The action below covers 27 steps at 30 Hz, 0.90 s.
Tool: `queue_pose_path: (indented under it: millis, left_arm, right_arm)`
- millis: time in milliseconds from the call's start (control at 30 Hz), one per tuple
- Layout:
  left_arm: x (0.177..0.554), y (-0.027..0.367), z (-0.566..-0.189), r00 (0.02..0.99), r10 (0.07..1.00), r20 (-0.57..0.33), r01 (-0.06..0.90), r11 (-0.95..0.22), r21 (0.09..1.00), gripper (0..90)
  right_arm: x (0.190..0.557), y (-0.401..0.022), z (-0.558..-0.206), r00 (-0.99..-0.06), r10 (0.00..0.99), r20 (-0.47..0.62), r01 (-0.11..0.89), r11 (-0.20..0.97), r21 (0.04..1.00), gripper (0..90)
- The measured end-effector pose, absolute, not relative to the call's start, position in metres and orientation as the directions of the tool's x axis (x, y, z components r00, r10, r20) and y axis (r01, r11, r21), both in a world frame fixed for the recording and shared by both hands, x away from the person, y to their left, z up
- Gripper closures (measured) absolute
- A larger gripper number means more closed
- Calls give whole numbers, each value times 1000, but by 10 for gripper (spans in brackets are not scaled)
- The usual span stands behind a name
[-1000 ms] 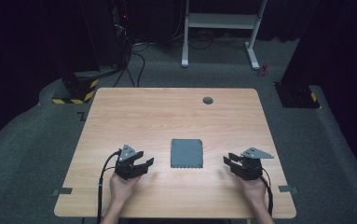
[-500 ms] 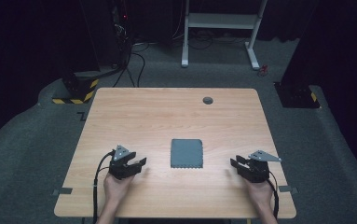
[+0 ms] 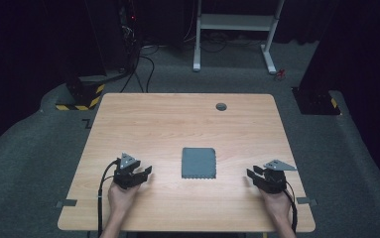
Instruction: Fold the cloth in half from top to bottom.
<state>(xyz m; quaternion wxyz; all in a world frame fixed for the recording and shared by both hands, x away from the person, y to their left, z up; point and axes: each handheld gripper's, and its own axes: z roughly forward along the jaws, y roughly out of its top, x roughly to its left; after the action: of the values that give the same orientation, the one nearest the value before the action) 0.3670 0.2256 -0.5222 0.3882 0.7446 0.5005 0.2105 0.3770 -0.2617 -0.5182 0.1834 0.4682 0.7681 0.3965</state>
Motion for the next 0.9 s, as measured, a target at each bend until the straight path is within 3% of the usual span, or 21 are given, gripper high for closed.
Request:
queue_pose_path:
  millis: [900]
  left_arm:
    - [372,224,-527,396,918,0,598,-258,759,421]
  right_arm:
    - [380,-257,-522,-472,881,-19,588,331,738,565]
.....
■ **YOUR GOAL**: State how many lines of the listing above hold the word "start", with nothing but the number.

■ **THE COMPLETED TASK**: 2